Segment Start: Data for processing

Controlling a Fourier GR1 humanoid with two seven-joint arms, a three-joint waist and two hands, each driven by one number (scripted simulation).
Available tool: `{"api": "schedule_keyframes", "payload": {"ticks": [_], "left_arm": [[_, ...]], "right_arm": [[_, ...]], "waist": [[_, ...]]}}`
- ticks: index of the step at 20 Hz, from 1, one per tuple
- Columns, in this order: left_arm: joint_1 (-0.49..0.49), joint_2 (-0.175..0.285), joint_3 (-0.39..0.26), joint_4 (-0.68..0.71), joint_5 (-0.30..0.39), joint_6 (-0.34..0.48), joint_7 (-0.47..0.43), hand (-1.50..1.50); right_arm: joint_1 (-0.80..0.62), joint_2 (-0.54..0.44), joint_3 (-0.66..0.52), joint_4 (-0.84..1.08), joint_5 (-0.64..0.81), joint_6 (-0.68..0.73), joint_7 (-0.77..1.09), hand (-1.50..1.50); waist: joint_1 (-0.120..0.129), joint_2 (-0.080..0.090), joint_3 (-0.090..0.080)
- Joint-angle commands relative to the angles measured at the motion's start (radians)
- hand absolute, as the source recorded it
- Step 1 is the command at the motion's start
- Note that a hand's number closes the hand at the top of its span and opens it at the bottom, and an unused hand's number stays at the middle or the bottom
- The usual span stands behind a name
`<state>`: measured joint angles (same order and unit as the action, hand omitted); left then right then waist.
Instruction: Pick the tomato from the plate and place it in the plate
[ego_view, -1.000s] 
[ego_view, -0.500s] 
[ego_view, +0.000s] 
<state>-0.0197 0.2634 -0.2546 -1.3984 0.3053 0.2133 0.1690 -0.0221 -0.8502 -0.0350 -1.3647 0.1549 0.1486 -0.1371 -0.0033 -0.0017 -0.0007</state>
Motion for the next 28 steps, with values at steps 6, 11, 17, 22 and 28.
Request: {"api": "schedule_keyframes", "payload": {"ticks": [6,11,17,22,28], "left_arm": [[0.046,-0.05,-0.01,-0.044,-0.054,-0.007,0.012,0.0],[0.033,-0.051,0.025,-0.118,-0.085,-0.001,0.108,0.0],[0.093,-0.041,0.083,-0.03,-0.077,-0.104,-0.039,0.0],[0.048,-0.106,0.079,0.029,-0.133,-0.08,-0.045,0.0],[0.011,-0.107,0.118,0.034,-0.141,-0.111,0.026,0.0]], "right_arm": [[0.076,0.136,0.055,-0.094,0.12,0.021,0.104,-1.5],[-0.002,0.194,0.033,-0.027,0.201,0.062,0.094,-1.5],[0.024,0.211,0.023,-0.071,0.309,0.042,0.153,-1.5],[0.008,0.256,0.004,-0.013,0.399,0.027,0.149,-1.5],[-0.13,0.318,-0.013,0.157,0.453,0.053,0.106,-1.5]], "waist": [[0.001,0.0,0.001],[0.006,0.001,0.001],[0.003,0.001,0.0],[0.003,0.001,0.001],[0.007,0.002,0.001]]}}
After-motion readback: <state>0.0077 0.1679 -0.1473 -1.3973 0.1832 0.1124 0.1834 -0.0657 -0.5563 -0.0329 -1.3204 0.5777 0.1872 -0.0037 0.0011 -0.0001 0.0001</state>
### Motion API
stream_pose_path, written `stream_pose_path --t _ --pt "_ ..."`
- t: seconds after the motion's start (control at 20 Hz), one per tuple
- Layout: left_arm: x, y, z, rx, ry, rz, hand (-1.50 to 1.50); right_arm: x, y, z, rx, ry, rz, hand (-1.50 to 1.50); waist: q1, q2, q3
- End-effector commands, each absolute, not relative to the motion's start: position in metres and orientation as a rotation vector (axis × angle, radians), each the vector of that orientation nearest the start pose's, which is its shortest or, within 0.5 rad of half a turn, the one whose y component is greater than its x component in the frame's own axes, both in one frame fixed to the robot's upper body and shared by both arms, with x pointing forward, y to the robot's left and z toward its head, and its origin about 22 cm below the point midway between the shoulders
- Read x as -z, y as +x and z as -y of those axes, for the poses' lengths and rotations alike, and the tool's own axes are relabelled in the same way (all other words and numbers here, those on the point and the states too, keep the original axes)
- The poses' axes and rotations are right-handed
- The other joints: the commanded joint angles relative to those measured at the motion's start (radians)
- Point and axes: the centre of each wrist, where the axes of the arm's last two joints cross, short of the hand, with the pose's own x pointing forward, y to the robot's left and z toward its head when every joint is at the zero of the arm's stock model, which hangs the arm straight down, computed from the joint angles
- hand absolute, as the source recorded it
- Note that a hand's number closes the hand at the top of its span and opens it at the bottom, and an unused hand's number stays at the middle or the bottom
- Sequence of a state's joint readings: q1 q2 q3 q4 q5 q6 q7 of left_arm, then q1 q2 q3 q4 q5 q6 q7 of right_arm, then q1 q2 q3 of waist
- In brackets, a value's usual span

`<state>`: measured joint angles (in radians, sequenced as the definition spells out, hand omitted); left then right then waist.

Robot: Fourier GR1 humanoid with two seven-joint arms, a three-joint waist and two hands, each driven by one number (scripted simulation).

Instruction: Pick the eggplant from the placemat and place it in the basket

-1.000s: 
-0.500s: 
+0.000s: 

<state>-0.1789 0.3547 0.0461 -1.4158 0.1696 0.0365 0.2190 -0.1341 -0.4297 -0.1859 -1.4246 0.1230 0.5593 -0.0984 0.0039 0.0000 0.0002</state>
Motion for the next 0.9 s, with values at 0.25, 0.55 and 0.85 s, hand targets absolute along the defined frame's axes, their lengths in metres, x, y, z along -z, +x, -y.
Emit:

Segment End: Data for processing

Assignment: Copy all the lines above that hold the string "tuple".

Response to the task:
- ticks: index of the step at 20 Hz, from 1, one per tuple
- t: seconds after the motion's start (control at 20 Hz), one per tuple

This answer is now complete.